**DIRECTIONS FOR THIS TASK**
Take every line from the material that has the word "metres" in it.

- - - - - - -

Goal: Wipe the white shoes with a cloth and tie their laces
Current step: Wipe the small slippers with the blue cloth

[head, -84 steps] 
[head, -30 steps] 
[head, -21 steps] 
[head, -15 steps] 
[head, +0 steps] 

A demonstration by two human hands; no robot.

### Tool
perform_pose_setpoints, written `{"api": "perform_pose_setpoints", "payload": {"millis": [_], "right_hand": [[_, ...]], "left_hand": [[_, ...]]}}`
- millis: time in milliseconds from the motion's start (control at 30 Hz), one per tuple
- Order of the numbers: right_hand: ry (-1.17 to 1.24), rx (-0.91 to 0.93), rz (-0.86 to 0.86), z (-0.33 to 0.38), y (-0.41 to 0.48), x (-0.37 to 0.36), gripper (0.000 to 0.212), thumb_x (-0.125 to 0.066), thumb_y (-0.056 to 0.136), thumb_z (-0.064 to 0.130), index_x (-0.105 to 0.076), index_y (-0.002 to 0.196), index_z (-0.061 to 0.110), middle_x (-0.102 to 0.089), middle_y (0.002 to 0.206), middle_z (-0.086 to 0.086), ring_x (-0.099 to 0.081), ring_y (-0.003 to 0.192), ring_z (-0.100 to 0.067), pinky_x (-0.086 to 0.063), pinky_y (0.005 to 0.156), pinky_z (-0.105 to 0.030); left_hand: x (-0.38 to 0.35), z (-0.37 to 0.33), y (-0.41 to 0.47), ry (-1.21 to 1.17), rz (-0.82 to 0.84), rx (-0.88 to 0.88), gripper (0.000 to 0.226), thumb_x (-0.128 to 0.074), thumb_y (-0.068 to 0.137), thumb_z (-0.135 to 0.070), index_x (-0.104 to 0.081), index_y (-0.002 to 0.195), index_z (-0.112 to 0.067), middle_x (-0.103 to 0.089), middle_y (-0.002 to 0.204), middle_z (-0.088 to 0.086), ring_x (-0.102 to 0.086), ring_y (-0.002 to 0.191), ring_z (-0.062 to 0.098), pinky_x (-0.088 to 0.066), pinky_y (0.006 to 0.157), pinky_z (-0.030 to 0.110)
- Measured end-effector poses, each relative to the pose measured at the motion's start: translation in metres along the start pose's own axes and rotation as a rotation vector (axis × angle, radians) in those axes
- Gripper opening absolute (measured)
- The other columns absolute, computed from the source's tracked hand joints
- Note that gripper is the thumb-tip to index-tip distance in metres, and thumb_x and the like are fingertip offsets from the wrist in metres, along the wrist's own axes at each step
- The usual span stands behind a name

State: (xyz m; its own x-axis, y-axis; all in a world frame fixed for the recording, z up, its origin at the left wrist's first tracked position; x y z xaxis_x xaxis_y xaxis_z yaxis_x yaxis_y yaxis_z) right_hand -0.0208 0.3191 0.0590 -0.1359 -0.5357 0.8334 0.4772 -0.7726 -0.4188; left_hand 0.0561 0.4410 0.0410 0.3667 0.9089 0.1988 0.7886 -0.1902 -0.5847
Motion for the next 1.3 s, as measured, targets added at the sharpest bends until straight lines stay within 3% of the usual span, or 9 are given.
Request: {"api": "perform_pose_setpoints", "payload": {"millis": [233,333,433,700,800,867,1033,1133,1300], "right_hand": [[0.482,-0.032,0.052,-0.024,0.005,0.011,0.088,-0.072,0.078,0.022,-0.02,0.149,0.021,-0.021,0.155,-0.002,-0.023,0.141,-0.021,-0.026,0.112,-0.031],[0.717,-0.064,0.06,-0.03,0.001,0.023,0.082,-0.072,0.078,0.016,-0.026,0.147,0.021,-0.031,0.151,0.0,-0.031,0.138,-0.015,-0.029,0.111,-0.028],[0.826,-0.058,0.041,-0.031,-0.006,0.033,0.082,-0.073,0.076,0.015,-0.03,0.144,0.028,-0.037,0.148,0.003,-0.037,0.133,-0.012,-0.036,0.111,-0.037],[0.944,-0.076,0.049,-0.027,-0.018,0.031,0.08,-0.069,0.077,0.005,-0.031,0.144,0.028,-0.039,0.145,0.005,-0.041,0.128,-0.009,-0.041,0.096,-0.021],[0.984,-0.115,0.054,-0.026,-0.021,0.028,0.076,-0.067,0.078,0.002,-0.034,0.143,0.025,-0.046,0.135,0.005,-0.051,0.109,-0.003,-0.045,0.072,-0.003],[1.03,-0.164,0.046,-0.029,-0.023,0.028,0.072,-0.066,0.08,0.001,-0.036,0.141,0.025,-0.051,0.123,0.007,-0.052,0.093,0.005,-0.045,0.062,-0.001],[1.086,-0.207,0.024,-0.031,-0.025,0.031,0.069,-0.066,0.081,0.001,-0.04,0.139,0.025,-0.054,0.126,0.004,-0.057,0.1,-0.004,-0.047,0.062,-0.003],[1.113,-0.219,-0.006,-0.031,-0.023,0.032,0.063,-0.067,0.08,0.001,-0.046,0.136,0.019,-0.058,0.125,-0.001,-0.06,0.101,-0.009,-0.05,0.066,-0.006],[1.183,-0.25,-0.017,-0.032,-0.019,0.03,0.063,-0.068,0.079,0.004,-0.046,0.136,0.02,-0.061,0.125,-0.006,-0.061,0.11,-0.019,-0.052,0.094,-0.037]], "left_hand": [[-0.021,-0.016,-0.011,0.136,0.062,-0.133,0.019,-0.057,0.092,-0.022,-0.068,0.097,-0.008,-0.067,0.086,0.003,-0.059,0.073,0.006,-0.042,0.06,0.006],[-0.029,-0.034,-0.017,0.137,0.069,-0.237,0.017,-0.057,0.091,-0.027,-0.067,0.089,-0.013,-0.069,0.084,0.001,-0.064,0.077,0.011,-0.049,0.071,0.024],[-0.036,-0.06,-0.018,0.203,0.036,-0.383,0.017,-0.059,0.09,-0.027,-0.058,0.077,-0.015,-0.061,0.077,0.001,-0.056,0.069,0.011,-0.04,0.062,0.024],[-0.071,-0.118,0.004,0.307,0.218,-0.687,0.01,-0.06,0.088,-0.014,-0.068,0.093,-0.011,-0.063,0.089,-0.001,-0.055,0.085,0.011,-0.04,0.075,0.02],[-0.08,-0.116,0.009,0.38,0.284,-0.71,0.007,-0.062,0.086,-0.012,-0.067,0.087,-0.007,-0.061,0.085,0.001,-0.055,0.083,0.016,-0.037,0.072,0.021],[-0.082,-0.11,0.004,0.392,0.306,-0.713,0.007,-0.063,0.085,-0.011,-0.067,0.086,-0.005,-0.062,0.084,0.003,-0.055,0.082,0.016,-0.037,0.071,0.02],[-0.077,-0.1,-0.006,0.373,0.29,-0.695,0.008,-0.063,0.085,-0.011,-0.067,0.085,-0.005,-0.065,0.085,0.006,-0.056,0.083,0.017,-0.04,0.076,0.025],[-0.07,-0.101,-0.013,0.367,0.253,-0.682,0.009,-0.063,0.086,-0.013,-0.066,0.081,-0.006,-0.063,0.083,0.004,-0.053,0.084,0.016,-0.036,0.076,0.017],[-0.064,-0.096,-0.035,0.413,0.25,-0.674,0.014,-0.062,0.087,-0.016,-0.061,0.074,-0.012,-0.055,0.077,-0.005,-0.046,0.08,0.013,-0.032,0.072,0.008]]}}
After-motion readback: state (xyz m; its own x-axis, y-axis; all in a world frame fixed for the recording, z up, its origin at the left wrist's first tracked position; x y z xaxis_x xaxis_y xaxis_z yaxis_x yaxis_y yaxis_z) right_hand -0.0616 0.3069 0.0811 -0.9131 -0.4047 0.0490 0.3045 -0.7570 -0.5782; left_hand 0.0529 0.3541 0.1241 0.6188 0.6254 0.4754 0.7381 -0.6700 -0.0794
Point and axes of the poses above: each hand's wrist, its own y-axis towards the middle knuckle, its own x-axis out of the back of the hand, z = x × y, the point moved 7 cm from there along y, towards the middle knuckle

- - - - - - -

**RESPONSE BELOW**
- Measured end-effector poses, each relative to the pose measured at the motion's start: translation in metres along the start pose's own axes and rotation as a rotation vector (axis × angle, radians) in those axes
- Note that gripper is the thumb-tip to index-tip distance in metres, and thumb_x and the like are fingertip offsets from the wrist in metres, along the wrist's own axes at each step

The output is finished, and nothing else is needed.